Last week a friend of mine told me about one of her coworkers who was so excited about her new iPhone that she used it any chance she could get, including during her classes. This didn’t sound too bad to me at first. After all, there are plenty of educational apps available for the iPhone. But then she elaborated on the iPhone use. I won’t go into great detail for fear of revealing identities, but let’s just say, her iPhone use involved Wikipedia and having her large class of 8-year-olds huddled around her iPhone to watch a video.
It didn’t sound like a golden moment in instructional technology.
Contrast that use of iTech with a more reasonable one. My husband downloaded some kind of graphing application to his iPad, which he plans to connect to a classroom projector to display 3-d models of different mathematical equations (here ends my understanding of the math he teaches). It’s a great app with fun, interactive graphics that will help his students visualize the math they are studying.

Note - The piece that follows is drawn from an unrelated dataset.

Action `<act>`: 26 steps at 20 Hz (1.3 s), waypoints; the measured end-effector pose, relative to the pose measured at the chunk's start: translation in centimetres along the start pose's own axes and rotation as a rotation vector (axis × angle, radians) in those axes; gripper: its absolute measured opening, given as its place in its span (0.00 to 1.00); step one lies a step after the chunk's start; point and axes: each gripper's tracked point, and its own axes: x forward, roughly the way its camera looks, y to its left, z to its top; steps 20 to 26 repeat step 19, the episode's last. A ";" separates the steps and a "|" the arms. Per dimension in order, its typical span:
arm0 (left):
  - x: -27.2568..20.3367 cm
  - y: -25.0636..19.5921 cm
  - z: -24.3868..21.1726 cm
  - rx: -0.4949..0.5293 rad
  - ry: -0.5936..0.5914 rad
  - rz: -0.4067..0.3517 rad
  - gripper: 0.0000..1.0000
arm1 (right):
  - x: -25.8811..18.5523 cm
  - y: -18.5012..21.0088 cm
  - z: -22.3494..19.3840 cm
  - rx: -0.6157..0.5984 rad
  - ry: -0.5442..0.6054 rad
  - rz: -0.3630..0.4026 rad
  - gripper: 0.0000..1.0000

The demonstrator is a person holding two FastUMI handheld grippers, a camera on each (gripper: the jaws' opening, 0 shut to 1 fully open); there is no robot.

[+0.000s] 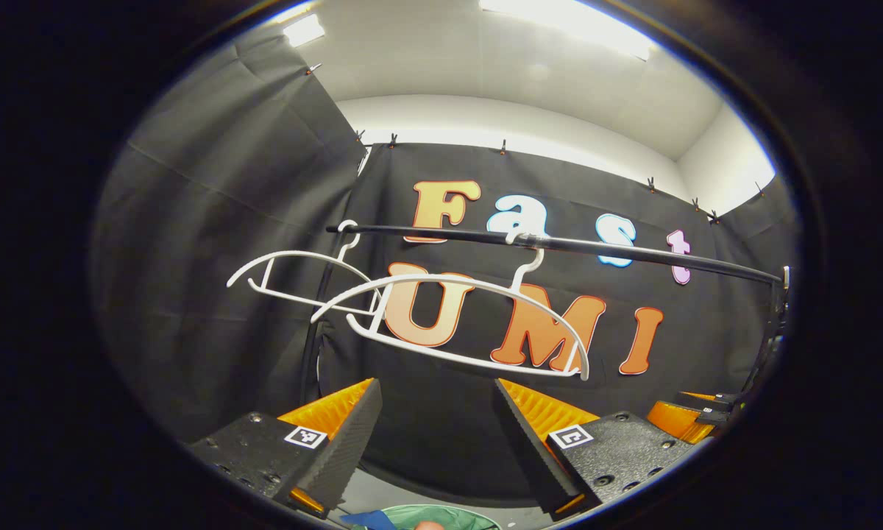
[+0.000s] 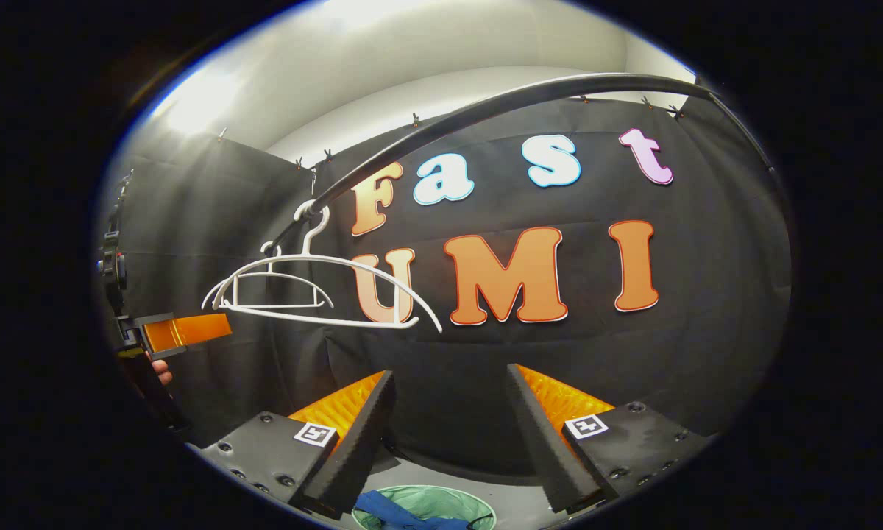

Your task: Grasp the clothes on the hanger with both hands and then place them into the laundry hamper below.

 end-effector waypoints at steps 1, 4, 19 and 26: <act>-0.1 0.0 0.2 0.004 -0.003 0.000 0.92 | -0.2 0.0 0.2 0.000 -0.006 -0.003 0.98; -0.2 0.0 0.4 0.025 -0.007 0.005 0.92 | -0.4 0.4 0.2 0.002 -0.008 0.003 0.98; -0.6 0.3 0.0 0.029 0.004 -0.003 0.95 | 0.2 0.8 -1.9 0.018 0.040 0.009 0.98; -0.6 0.3 0.0 0.029 0.004 -0.003 0.95 | 0.2 0.8 -1.9 0.018 0.040 0.009 0.98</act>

In my last post, Miranda Bennett, a former colleague, left what I thought was a smart comment: “A few moments of reflection about what you’re trying to accomplish with a given gadget can make a real difference in how you use it (or even whether you choose to acquire it in the first place).” This has been on my mind quite a bit lately as I’ve been planning and thinking about upcoming classes. Will making use of classroom technology like instructor stations, student computers, and projectors make my lesson stronger? At what point do I just need to unplug everything and have a conversation with the students? When will using our wired classroom prove to be beneficial? I know that there are aspects of our teaching that are always going to have to be mechanical (here’s how you use the catalog, database, citation linker, etc.), but when I want to focus on transferable skills like developing a workable research question or an effective research strategy, or even just figuring what kinds of information are needed to answer a research question, what technology will I need beyond a chalkboard, my brain, and my voice? What technology have others found to be most helpful?